[Recorded data — start]

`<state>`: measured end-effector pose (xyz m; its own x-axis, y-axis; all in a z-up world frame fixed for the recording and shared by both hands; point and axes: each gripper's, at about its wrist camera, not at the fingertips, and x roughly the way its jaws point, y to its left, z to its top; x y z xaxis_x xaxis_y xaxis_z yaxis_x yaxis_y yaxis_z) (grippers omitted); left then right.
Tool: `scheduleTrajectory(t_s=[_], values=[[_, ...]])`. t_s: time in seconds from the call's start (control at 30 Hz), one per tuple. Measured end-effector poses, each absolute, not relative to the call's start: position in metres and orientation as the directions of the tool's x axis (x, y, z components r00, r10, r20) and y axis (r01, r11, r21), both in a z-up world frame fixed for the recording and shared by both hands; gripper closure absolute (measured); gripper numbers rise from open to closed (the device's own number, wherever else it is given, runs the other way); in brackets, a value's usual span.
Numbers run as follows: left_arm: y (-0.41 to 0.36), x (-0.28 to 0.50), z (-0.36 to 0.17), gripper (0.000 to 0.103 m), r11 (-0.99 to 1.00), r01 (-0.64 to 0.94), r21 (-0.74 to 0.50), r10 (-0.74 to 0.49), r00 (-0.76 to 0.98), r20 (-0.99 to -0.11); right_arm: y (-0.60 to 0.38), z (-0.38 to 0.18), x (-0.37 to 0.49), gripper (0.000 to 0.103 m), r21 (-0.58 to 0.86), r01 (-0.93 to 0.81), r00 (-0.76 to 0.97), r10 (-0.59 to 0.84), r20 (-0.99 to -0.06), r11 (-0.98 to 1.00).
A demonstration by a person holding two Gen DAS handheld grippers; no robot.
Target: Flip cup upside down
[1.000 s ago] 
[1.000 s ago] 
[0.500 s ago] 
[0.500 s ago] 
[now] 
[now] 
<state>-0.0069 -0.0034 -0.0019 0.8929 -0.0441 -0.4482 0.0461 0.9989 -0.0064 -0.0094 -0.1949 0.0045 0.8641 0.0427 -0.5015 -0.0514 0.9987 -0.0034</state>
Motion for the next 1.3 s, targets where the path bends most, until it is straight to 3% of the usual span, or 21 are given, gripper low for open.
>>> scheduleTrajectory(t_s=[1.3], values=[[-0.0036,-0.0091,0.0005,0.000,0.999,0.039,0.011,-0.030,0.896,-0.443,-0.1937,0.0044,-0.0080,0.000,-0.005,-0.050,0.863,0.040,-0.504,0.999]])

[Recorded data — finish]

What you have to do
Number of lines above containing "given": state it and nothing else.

Written answer
2